> **About this exercise**
Drop the images, then output the listing exactly.

Segment Open

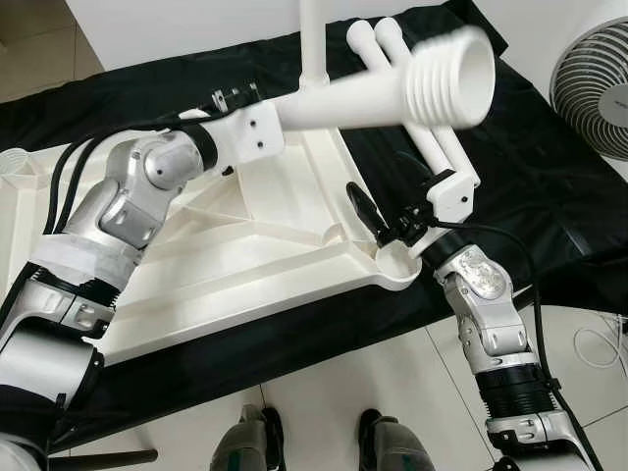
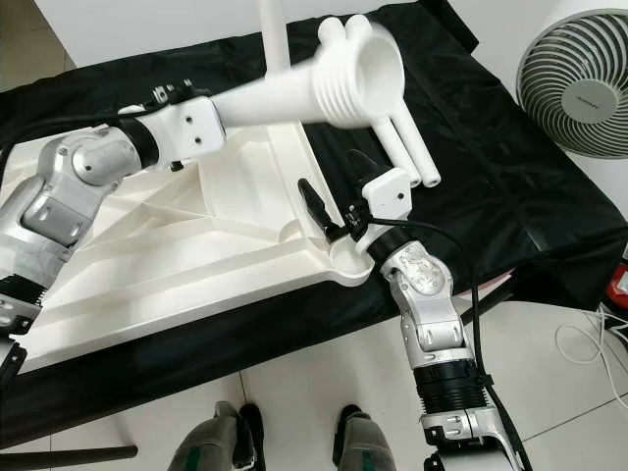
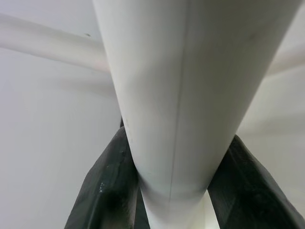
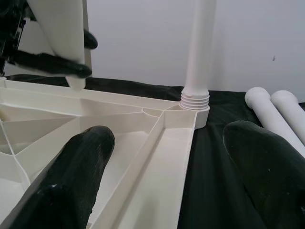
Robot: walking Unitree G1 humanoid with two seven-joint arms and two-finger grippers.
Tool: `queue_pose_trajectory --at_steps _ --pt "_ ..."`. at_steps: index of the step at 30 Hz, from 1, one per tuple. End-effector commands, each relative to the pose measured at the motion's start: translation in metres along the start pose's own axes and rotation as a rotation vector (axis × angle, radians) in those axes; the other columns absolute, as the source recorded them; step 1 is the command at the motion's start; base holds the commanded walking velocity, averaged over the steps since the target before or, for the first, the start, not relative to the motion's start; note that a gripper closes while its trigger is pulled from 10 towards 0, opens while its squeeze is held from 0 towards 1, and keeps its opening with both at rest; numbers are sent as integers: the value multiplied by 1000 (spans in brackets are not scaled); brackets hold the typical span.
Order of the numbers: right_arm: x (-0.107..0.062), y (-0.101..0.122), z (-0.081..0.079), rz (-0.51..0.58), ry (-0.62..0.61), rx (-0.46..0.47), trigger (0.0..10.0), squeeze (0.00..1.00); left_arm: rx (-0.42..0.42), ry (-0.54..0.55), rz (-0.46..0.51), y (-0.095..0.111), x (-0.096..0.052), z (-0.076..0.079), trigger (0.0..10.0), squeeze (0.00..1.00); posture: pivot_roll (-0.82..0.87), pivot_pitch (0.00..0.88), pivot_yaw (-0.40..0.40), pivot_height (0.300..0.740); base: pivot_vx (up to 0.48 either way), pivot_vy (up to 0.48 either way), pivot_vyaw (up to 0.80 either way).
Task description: Building children table
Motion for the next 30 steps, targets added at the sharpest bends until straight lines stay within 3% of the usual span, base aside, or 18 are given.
queue_pose_trajectory --at_steps 1,5,8,12,16,23,26,30 --pt "-1 -5 -3 -20 12 9 10000 0 17 68 -50 -8 0 2 10000 0 -72 199 126 740 0 0 0" --pt "-2 -5 -4 -24 17 9 10000 0 -14 1 -94 -16 3 20 10000 0 -75 200 128 740 0 0 0" --pt "-4 -6 -6 -38 25 11 10000 0 -85 -64 -241 -43 2 35 10000 0 -78 205 130 740 0 0 0" --pt "-5 -7 -6 -41 28 9 10000 0 -63 -73 -270 -50 0 36 10000 0 -81 206 133 740 0 0 0" --pt "-11 -10 5 -67 -42 11 10000 0 -93 -61 -327 -64 -5 32 10000 0 -83 208 134 740 0 0 0" --pt "-29 -34 25 -165 -270 25 10000 0 48 -51 -356 -69 -7 24 10000 0 -80 226 140 740 0 0 0" --pt "-36 -37 22 -171 -298 61 10000 0 117 -121 -395 -75 -8 40 10000 0 -85 230 149 740 0 0 0" --pt "-37 -37 19 -170 -299 66 10000 0 126 -160 -406 -76 -8 51 10000 0 -86 233 154 740 0 0 0"
Point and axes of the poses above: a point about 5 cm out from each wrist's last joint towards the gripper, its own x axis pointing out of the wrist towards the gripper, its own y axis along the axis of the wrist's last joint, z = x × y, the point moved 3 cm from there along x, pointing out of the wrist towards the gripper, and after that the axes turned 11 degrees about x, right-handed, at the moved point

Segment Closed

> **Your solution**
Robot: walking Unitree G1 humanoid with two seven-joint arms and two-finger grippers.
Tool: `queue_pose_trajectory --at_steps _ --pt "_ ..."`. at_steps: index of the step at 30 Hz, from 1, one per tuple. End-effector commands, each relative to the pose measured at the motion's start: translation in metres along the start pose's own axes and rotation as a rotation vector (axis × angle, radians) in those axes; the other columns absolute, as the source recorded them; step 1 is the command at the motion's start; base holds the commanded walking velocity, averaged over the steps since the target before or, for the first, the start, not relative to the motion's start; note that a gripper closes while its trigger is pulled from 10 towards 0, opens while its squeeze is held from 0 towards 1, and keeps its opening with both at rest; numbers are sent as integers: the value multiplied by 1000 (spans in brackets are not scaled); brackets hold the typical span.
Order of the numbers: right_arm: x (-0.107..0.062), y (-0.101..0.122), z (-0.081..0.079), rz (-0.51..0.58), ry (-0.62..0.61), rx (-0.46..0.47), trigger (0.0..10.0), squeeze (0.00..1.00); left_arm: rx (-0.42..0.42), ry (-0.54..0.55), rz (-0.46..0.51), y (-0.095..0.111), x (-0.096..0.052), z (-0.076..0.079), trigger (0.0..10.0), squeeze (0.00..1.00); posture: pivot_roll (-0.82..0.87), pivot_pitch (0.00..0.88), pivot_yaw (-0.40..0.40), pivot_height (0.300..0.740); base: pivot_vx (up to 0.48 either way), pivot_vy (up to 0.48 either way), pivot_vyaw (up to 0.80 either way).
Task description: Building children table
Motion for the next 30 steps, targets added at the sharpest bends until straight lines stay within 3% of the usual span, base aside, or 18 are given.
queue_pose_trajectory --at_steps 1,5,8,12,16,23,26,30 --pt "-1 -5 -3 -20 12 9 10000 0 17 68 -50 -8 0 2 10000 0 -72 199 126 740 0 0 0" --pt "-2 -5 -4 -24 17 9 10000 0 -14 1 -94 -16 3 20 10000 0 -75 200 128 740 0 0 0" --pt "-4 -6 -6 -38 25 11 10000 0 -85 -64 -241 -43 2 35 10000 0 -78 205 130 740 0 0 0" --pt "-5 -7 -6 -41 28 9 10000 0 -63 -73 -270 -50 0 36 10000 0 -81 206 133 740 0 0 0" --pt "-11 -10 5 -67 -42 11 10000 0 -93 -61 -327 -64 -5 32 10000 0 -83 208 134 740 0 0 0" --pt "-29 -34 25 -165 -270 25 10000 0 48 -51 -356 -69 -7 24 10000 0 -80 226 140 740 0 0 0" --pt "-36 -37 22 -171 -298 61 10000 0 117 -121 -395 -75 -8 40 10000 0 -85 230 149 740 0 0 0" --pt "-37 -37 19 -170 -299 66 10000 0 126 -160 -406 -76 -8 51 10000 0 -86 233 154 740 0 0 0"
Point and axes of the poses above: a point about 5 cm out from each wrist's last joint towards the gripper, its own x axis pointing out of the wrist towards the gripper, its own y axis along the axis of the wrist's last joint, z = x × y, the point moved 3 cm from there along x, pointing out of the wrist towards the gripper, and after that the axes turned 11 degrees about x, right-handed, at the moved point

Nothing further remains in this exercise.